Problem statement: Among the lines below, list those containing the string "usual".

- Opening Delimiter -

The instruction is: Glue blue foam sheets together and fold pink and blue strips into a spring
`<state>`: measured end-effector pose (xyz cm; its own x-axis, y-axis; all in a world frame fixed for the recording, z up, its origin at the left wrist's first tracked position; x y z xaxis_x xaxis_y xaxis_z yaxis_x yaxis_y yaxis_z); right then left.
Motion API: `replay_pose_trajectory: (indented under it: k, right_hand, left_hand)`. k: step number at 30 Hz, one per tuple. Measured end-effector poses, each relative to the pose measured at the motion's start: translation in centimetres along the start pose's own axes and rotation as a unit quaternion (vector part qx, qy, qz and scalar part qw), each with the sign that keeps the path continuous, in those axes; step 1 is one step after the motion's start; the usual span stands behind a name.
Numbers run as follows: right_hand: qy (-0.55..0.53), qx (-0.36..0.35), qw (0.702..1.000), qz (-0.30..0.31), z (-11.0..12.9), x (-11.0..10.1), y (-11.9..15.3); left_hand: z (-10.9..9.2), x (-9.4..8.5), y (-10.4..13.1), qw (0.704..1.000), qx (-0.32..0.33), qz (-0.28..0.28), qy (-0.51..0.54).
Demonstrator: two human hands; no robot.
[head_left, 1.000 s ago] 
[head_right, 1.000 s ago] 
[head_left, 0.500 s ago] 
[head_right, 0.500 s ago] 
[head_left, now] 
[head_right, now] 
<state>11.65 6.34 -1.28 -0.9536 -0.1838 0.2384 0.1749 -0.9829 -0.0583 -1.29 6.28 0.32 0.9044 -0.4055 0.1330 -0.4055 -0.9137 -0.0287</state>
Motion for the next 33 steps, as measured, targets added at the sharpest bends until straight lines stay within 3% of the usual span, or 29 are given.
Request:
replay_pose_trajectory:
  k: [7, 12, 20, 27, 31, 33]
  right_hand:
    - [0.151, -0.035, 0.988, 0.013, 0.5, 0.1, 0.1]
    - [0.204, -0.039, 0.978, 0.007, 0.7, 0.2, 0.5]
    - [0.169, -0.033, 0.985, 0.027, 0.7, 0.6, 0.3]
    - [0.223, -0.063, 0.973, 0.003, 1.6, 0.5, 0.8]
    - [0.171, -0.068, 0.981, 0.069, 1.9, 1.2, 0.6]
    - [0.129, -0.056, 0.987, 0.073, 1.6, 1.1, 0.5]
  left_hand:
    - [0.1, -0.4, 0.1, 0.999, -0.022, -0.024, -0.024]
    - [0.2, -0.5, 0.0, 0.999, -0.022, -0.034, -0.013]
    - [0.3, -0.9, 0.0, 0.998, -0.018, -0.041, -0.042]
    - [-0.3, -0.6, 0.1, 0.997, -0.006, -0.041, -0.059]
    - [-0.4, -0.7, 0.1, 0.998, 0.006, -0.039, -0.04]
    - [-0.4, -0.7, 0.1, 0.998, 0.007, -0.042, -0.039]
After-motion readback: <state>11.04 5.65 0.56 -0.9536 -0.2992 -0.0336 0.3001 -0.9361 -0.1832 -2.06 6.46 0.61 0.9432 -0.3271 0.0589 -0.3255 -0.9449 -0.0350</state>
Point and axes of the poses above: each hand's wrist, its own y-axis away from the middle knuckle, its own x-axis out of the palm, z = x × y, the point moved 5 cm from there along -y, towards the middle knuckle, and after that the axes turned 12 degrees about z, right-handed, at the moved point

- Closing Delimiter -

Task solution:
Motion API: `replay_pose_trajectory: (indented under it: k, right_hand, left_hand)`. k: step number at 30 Hz, one per tuple. Measured end-effector poses, each relative to the pose measured at the motion's start: translation in centimetres along the start pose's own axes and rotation as a unit quaternion (vector part qx, qy, qz and scalar part qw), each with the sign that keeps the path continuous, in those axes; step 1 is one step after the motion's start; the usual span stands behind a name.
Motion for the next 33 steps, as measured, targets added at the sharpest bends until straight lines stay within 3% of the usual span, or 29 are given.

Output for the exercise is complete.